- Directed by: Marco Deufemia
- Written by: Chris Dowling
- Starring: Shaun Johnston Amanda Jordan David Pinard Chelsea Green
- Release date: November 22, 2024;
- Running time: 85 minutes
- Country: United States
- Language: English

= A Bluegrass Christmas =

A Bluegrass Christmas is an American Christmas film, which was released in November 2024. The film follows a struggling horse sanctuary, which must resolve its financial issues to continue operating.

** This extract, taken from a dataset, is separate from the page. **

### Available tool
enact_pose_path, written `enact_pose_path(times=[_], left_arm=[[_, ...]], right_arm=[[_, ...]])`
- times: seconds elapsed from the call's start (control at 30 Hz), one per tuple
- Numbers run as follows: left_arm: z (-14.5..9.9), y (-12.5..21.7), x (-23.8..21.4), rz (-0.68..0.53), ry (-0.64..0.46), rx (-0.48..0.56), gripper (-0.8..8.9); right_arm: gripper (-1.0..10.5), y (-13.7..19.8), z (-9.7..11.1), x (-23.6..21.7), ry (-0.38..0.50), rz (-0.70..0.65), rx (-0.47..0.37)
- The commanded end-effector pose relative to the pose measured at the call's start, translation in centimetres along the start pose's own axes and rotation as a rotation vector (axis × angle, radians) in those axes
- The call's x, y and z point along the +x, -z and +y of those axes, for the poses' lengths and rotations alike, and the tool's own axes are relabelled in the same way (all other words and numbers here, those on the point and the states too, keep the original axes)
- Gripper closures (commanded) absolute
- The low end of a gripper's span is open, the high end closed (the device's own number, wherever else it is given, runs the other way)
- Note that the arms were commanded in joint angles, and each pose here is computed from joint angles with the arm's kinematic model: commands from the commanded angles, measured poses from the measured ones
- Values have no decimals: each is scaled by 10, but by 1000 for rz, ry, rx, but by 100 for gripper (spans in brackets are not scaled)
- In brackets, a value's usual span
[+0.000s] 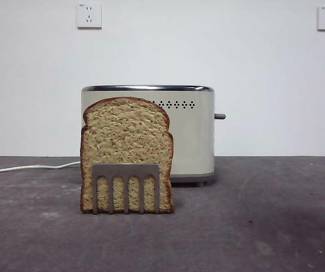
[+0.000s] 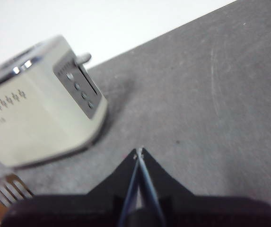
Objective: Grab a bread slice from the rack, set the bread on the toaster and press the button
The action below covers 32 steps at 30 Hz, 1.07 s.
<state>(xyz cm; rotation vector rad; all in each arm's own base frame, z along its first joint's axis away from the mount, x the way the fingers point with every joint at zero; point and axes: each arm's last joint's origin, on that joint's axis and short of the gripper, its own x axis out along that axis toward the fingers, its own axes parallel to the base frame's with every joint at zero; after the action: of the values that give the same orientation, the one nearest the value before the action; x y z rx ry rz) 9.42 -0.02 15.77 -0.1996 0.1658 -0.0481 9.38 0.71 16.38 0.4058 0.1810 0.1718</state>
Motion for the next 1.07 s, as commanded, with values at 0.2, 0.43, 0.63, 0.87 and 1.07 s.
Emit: enact_pose_path(times=[0.2,0.43,0.63,0.87,1.07], left_arm=[[-12,-44,-17,-102,101,-38,822],[-24,-83,-28,-66,201,-25,822],[-34,-114,-32,34,338,28,822],[-46,-146,-36,139,538,120,822],[-53,-164,-43,242,632,207,822]], right_arm=[[958,-41,19,-7,-30,-51,21],[958,-86,42,-6,-137,25,-48],[958,-122,60,-4,-208,207,-156],[958,-163,80,-6,-252,388,-277],[958,-184,93,-9,-278,538,-345]])
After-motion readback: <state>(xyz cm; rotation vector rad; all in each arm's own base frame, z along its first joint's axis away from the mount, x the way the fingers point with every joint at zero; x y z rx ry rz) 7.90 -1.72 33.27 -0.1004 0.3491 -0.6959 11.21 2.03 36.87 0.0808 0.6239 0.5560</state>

The film stars Shaun Johnston, WWE wrestler Chelsea Green, and Amanda Jordan. It is also available to watch on numerous streaming services, including Amazon Prime Video.

==Plot==
A Kentucky horse sanctuary receives news that its biggest donor is withdrawing financial support for the sanctuary. Katie Pendleton races against time to raise funds to save her family's sanctuary, with the help of attorney Grant Breckenridge, the donor's son. Bluegrass legend Ben Pendleton could host a benefit concert to raise the money, but refuses to be involved.

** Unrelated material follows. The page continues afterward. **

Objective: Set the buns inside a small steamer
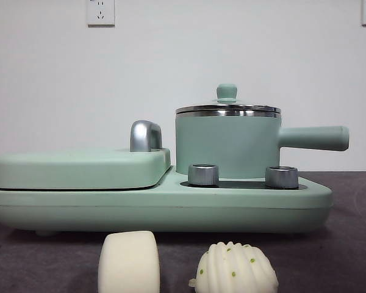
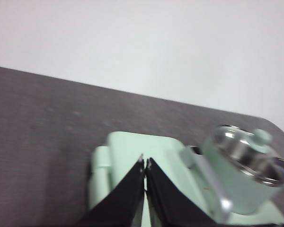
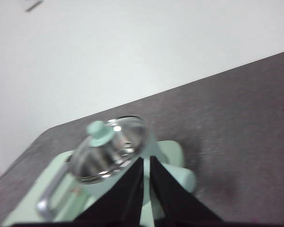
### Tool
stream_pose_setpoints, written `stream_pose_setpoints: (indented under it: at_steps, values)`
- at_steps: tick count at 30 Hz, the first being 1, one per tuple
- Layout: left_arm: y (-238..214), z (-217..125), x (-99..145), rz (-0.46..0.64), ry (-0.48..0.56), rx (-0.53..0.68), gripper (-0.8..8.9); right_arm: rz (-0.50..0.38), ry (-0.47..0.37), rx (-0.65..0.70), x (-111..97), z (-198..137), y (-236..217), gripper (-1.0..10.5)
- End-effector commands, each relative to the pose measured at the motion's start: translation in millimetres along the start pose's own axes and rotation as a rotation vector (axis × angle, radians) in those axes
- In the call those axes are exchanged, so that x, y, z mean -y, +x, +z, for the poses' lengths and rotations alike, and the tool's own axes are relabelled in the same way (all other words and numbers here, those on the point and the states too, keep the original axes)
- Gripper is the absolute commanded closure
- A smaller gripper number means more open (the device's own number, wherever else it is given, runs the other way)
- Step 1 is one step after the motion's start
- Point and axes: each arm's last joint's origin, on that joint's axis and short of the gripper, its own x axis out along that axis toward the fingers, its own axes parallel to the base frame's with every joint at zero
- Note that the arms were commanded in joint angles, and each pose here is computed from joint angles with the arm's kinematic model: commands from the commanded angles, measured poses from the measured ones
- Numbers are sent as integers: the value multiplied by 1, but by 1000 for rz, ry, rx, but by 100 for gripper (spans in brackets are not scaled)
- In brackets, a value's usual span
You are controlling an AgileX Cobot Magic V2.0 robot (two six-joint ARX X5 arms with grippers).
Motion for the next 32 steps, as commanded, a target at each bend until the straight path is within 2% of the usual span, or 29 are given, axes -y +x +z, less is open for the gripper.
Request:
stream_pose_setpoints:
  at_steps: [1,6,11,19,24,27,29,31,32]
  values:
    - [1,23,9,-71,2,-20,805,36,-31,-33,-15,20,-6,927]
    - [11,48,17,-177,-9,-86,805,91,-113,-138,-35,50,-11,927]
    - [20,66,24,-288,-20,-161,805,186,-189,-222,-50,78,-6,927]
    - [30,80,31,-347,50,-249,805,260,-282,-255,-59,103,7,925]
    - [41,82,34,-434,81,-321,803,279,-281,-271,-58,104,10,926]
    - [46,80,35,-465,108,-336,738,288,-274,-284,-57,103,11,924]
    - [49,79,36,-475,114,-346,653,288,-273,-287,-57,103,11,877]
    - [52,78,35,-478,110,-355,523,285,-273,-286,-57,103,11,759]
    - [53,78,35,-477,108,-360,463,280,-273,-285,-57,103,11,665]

Katie and Grant must find a way to raise the money to save the horse sanctuary. If the benefit concert were to go ahead, it would resolve all their financial worries.

==Release==
A Bluegrass Christmas' official trailer was released in fall 2024. It aired on December 1, 2024, on the INSP network. The film was made available for digital streaming in 2024, and notably part of UPtv's Christmas film lineup.

==Reception==
A review by The Dove Foundation stated that it was "a wonderful film" and gave the film a positive review.